Brunetti bajó del vaporetto en Mazzorbo y torció a la izquierda. Apetecía el paseo hasta el centro de Burano y un buen almuerzo en Da Romano, donde no comía desde hacía años. Caminaba a buen paso, disfrutando del ejercicio, del sol y del yodo que impregnaba el aire. Había perros que retozaban en la hierba nueva y ancianas que tomaban el sol, agradeciendo la renovada promesa de vida que brindaba la primavera. Un perrazo negro se levantó de junto a su amo, que leía tranquilamente Il Gazzettino y se acercó a Brunetti con un trote pesado. Él se inclinó y le ofreció el dorso de la mano, que el can lamió encantado y, cuando se cansó de su nuevo amigo, regresó y se desplomó al lado de su amo.

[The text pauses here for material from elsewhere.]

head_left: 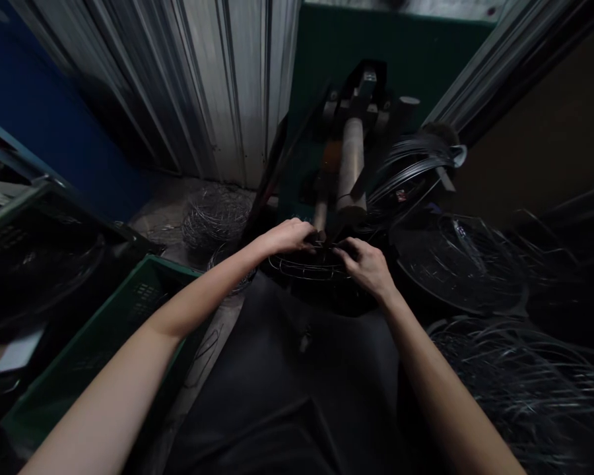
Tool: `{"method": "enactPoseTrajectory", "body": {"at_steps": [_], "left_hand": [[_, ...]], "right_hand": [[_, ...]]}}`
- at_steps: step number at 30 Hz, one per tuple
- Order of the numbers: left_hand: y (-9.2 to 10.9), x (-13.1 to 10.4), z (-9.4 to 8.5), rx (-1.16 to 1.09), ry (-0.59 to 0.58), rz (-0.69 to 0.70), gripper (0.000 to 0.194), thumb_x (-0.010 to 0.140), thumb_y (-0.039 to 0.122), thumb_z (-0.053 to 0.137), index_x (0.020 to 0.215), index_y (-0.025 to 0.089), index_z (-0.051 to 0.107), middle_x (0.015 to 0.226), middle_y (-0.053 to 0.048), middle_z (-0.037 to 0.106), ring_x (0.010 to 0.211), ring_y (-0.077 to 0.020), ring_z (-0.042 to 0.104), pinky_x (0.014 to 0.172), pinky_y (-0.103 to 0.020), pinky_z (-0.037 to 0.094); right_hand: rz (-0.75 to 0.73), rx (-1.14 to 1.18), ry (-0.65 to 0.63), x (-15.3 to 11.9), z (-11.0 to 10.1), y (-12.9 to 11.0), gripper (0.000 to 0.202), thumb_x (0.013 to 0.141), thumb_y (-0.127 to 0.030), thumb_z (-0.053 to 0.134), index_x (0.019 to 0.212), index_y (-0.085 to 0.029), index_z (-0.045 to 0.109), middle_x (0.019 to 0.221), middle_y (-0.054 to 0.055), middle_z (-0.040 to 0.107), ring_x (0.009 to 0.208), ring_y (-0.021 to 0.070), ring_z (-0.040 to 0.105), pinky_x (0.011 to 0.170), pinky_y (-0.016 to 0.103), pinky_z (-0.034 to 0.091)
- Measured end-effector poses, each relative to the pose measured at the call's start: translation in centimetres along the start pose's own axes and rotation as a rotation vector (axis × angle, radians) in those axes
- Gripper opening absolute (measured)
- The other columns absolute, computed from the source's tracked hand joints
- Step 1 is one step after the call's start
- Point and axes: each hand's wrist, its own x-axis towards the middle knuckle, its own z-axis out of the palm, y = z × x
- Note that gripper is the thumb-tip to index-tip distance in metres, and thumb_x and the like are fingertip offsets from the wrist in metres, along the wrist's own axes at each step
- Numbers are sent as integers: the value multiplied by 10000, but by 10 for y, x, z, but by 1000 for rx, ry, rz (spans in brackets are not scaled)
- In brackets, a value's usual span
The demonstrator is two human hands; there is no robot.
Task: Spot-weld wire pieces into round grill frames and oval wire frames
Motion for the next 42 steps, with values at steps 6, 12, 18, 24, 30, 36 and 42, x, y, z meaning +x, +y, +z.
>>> {"method": "enactPoseTrajectory", "body": {"at_steps": [6,12,18,24,30,36,42], "left_hand": [[-2,6,-1,21,-3,20,332,760,358,655,992,120,650,907,-83,680,787,-165,597,640,-212,372],[-9,13,1,-85,-41,18,286,739,313,666,937,106,664,812,-43,664,716,-123,561,641,-207,358],[-11,11,1,-78,1,47,350,734,363,660,969,104,643,816,-53,650,720,-142,559,643,-218,362],[-15,-18,13,-213,18,62,232,761,305,645,883,108,632,759,-26,635,691,-130,569,605,-216,375],[-25,-43,25,-210,57,36,337,772,335,643,1050,147,625,943,-44,623,834,-152,595,736,-241,445],[12,-25,40,53,31,108,500,761,274,652,1222,118,535,1098,-120,605,1041,-237,560,897,-319,434],[11,-11,49,-98,-89,161,261,803,260,568,1032,151,628,996,-66,660,933,-187,607,826,-270,455]], "right_hand": [[15,3,10,4,4,3,159,822,-326,540,822,-198,634,830,51,660,774,196,600,687,299,428],[-36,78,10,-1,-10,4,164,809,-285,579,876,-180,685,848,49,677,786,182,616,710,290,452],[117,73,174,-32,-38,49,173,798,-276,573,915,-201,676,917,48,684,835,192,629,781,328,475],[42,48,89,-41,-26,60,148,794,-248,581,903,-201,667,903,53,668,828,184,630,771,309,480],[-41,-101,-114,-49,-9,37,130,834,-230,550,866,-185,667,802,45,634,709,156,598,645,251,427],[-39,-236,-284,-36,4,12,122,824,-233,558,811,-174,663,772,46,637,694,154,575,603,248,371],[58,-82,-609,-6,-25,-3,144,761,-249,629,881,-206,694,736,-4,669,690,131,602,585,210,394]]}}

Antes ya de que el barco llegase a la parada de Burano, Brunetti había observado una gran animación. Había más gente de lo que podía considerarse normal para un día laborable de finales de primavera. Cuando llegó a los primeros tenderetes que vendían «auténtico encaje de Burano», importado de Indonesia en su mayor parte, sospechaba él, se encontró con una muralla de cuerpos vestidos de colores pastel que le cerraba el paso. Empezó a sortearlos, desconcertado por su aparente ignorancia de que había personas que querían llegar a un punto de destino en lugar de deambular sin rumbo, taponando las calles.
Dejó la piazza y se metió por Via Galuppi, camino de Da Romano. Estaba seguro de poder hacer una reserva para la una. Un cliente solo siempre es bienvenido en un restaurante. En el peor de los casos, tendría que esperar un cuarto de hora, pero en un día como ése sería una delicia sentarse en uno de los bares que bordeaban la calle, a tomar un prosecco y, quizá, leer el periódico.